Open the application on misa.gov.sa > My Applications. The portal lists which document is missing or rejected and the rejection reason. Most common is an attestation chain gap — the parent CR has the apostille but the audited financials do not, or the board resolution is missing the Saudi MOFA stamp for a non-Hague origin. Re-attest the missing document and re-upload.
The accelerator on your application is not on the MISA-recognised list. The recognised list is published on misa.gov.sa under Entrepreneur Programme. If your accelerator is not listed, either re-apply through a recognised one (Misk Foundation runs a 3-month online programme that qualifies) or accept the upgrade to standard licence with the SAR 12,000 fee and SAR 500,000 capital.
Submit a written justification through the investor portal explaining the shortfall (recruitment market, role replacement, etc.) and request a 6-month grace extension. MISA grants extensions for documented cases. If the extension is denied, the RHQ certification is withdrawn and the corporate income tax exemption is clawed back retroactively — speak to a Saudi tax adviser about restructuring before the withdrawal becomes final.
RHQ status is checked at bid submission time, not application time. There is no temporary exemption for in-progress applications.

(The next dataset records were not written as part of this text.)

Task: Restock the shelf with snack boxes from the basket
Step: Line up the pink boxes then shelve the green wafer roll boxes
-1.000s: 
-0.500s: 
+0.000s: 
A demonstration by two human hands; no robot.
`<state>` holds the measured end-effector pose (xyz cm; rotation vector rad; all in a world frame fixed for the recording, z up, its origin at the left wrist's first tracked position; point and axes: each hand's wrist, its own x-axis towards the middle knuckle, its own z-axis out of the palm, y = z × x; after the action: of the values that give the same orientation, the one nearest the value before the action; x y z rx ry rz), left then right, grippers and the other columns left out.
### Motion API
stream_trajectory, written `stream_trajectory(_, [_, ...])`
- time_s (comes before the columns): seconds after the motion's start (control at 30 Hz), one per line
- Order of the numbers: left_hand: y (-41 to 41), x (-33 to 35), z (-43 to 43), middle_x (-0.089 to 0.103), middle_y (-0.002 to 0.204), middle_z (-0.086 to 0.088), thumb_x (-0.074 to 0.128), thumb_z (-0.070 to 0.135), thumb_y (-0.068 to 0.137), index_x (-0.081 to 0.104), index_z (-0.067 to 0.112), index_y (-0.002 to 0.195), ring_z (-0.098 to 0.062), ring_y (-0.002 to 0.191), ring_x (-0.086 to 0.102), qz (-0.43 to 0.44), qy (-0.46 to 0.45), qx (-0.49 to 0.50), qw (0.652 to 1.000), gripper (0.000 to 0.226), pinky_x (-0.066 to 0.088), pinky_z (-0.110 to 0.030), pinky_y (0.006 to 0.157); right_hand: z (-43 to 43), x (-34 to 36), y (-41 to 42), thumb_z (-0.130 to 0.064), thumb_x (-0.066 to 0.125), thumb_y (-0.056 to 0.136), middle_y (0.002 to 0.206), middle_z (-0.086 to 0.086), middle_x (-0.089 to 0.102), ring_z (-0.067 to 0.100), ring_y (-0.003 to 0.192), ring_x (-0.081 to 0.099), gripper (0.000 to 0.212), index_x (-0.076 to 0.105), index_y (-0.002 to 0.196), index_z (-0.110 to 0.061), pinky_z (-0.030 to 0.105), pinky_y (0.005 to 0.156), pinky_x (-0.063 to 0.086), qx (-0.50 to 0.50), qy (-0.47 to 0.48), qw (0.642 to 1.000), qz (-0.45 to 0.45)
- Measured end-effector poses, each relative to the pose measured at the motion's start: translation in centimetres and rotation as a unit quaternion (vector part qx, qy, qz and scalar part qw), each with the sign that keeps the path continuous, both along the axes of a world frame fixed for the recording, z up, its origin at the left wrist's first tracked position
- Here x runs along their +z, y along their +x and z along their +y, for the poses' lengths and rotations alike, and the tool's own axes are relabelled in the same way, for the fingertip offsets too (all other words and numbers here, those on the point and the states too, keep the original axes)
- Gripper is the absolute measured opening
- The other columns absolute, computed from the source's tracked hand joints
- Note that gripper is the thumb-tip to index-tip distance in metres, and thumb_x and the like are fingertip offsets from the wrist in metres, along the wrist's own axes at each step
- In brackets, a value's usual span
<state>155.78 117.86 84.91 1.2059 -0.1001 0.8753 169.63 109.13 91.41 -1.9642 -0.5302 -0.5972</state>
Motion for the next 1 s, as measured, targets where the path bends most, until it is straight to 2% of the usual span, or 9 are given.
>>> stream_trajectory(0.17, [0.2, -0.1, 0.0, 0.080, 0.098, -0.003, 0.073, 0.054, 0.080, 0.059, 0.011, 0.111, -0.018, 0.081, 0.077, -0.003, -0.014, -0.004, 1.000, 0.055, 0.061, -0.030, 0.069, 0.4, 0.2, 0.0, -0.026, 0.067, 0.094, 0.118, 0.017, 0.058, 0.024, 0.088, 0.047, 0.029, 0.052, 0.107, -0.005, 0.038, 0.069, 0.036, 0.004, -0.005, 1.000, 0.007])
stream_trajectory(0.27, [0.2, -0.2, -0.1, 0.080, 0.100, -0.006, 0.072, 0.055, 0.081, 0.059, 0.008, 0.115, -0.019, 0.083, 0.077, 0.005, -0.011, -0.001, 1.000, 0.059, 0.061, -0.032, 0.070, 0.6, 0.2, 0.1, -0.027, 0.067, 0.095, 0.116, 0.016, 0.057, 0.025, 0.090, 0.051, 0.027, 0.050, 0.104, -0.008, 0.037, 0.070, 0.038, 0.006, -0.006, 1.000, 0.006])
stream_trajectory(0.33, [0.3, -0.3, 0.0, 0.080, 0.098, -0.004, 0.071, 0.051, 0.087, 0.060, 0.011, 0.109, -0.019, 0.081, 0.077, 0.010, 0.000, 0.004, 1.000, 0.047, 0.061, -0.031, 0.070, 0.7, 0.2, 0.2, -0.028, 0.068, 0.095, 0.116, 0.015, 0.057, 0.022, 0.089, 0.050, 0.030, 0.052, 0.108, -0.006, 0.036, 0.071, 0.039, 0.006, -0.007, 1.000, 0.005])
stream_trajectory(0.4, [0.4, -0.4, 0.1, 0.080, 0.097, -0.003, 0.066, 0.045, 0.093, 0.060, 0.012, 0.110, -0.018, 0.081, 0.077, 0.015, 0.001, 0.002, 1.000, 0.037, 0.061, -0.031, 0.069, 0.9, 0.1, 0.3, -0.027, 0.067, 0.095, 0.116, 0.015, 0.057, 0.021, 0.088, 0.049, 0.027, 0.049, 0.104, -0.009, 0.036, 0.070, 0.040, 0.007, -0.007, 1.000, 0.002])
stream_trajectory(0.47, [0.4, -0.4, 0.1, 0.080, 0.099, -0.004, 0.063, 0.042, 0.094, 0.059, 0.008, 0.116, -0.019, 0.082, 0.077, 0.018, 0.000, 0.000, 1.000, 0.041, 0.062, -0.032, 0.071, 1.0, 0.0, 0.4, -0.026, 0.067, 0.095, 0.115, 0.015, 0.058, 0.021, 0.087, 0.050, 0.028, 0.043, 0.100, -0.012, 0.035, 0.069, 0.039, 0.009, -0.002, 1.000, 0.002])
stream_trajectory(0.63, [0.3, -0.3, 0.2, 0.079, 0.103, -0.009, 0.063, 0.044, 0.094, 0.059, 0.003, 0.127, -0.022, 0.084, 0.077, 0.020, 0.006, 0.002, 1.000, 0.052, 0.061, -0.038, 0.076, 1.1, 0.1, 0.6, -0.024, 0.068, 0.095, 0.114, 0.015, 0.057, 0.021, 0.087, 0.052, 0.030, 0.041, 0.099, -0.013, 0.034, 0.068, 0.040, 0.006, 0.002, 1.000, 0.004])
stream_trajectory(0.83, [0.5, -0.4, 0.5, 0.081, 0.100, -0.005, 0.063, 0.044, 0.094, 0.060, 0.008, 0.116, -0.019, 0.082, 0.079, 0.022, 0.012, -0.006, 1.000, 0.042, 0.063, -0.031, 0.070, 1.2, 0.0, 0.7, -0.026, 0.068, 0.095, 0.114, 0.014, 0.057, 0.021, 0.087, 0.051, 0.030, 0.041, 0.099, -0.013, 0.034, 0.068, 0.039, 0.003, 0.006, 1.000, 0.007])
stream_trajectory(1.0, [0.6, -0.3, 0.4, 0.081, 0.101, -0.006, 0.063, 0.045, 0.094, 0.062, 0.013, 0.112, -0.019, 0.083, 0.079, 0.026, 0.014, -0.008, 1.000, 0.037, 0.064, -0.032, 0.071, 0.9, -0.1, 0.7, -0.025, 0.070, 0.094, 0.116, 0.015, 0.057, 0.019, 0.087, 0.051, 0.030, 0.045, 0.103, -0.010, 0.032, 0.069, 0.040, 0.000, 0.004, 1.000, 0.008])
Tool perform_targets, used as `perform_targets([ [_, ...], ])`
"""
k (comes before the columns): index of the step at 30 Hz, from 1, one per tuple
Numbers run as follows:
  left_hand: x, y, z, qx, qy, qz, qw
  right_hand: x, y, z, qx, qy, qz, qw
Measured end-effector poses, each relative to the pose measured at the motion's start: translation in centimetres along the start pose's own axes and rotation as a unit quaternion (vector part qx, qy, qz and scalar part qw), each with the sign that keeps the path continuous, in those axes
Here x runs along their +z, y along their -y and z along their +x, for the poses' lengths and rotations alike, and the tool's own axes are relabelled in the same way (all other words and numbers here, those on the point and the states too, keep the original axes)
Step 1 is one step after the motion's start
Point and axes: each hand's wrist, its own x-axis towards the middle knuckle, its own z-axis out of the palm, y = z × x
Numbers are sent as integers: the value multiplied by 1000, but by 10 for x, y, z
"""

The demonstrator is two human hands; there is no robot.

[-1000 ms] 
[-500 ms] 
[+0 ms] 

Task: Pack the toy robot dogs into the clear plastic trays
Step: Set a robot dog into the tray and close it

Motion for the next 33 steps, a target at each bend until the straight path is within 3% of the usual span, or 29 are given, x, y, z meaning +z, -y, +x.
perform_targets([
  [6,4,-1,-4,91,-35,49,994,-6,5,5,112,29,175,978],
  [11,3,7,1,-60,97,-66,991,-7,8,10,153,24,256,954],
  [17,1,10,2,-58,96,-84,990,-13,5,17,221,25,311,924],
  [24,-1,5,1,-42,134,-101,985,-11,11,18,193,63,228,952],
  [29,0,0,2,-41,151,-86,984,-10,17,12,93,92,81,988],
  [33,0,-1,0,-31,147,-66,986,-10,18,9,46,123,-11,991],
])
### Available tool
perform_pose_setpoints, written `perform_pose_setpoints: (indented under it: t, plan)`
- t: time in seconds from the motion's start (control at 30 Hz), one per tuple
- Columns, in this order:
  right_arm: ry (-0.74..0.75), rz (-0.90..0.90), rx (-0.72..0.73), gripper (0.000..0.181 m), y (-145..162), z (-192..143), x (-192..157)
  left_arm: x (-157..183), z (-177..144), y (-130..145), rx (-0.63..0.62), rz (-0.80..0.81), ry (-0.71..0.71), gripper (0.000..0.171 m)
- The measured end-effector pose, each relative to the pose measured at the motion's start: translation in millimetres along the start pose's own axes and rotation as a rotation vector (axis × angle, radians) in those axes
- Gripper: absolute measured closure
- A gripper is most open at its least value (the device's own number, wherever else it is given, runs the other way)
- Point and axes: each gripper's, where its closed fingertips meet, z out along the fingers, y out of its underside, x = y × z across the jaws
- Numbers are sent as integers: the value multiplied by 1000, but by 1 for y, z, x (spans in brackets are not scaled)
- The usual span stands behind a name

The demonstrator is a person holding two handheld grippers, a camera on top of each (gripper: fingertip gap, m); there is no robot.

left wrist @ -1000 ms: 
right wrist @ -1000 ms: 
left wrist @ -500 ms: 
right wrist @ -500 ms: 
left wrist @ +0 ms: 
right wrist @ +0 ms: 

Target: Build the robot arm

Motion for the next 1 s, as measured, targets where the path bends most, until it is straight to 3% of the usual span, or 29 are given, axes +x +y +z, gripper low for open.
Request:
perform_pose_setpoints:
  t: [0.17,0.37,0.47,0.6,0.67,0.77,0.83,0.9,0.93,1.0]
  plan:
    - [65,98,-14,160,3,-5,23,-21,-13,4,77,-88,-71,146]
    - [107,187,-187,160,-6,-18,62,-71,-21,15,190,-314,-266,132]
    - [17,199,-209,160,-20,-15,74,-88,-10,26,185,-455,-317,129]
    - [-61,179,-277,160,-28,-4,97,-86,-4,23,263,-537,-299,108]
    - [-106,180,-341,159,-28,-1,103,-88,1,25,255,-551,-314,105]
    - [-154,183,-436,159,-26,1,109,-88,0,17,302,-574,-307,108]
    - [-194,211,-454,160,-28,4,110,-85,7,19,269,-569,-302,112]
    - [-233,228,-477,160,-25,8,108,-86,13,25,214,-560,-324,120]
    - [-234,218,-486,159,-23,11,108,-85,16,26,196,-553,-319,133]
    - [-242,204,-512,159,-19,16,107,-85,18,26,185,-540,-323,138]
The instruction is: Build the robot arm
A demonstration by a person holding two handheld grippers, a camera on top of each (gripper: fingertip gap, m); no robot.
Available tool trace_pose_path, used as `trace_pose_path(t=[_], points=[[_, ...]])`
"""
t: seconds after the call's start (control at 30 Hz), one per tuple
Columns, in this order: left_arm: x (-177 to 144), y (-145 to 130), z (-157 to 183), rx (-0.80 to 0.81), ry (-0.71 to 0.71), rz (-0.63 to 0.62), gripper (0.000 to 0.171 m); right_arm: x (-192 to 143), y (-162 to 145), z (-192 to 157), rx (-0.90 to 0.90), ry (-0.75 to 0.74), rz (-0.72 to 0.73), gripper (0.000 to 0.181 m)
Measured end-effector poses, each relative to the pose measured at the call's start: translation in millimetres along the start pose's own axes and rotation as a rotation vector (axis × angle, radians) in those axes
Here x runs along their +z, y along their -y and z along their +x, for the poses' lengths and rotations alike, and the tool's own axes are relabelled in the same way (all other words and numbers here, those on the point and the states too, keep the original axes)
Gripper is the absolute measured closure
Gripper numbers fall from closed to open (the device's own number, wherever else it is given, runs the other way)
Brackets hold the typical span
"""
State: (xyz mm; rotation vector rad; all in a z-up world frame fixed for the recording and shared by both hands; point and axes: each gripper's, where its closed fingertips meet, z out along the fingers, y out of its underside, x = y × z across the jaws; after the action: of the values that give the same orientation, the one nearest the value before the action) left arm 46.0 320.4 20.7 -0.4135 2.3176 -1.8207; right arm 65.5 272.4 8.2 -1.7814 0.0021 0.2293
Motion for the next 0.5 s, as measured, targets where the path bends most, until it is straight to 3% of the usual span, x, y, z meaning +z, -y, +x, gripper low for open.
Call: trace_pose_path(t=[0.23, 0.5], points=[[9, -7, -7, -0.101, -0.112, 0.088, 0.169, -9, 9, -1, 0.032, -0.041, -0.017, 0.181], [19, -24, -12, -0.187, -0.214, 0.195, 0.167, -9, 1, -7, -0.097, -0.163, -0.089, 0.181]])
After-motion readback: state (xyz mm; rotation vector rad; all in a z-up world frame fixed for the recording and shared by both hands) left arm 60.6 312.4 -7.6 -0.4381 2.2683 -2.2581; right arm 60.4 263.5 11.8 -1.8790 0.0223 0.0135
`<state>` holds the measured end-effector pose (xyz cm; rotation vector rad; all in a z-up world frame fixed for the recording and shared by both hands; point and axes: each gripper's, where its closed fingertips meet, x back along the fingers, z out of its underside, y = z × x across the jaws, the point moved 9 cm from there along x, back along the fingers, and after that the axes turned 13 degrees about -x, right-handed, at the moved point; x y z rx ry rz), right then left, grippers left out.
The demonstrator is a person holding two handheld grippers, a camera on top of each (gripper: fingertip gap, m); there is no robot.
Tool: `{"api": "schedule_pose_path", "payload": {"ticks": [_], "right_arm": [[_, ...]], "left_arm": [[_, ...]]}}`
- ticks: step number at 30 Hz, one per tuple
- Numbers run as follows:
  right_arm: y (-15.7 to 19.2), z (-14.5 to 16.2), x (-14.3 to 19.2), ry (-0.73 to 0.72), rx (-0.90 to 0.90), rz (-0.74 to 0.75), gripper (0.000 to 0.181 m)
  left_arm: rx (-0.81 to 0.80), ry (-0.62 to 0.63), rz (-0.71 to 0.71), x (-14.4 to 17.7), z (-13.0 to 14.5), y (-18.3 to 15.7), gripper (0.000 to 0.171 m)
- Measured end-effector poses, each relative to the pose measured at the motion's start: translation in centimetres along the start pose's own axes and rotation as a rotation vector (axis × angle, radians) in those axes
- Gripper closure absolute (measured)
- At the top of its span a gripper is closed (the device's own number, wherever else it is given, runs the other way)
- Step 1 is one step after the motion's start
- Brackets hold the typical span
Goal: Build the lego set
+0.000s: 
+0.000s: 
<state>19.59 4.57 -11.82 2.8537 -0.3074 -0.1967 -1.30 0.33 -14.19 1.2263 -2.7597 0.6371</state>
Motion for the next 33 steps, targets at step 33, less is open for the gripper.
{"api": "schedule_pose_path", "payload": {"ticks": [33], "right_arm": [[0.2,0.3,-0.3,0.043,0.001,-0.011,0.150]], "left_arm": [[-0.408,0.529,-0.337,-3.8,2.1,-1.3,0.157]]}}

The fix is to wait for licence issuance (4 to 6 weeks from a clean application) or partner with an already-licensed Saudi prime contractor as a sub-contractor below the SAR 1 million threshold.
The Najiz integration normally fires within 24 hours of MISA approval. If it has not after 48 hours, open Najiz directly with the MISA licence number and file the CR request manually — Najiz accepts the manual route as a backup. The Chamber of Commerce membership and ZATCA TIN flow from the CR once issued.
Three common causes: MISA endorsement letter older than 30 days (request a fresh one), the passport bio page in the endorsement does not match the passport presented at the embassy (renewed passport since MISA application — file a MISA amendment with the new passport), or the embassy's local rules require the founder's home-country police clearance attached (varies by embassy).
The most common cause is the revenue split between RHQ-eligible (regional services to affiliates) and non-RHQ (domestic Saudi clients) is not clearly documented in the management accounts. Rebuild the segmental P&L showing the two streams separately, supported by inter-company service agreements and time records for the regional functions. ZATCA accepts the split if the documentation is contemporaneous; back-dated reconstructions are flagged.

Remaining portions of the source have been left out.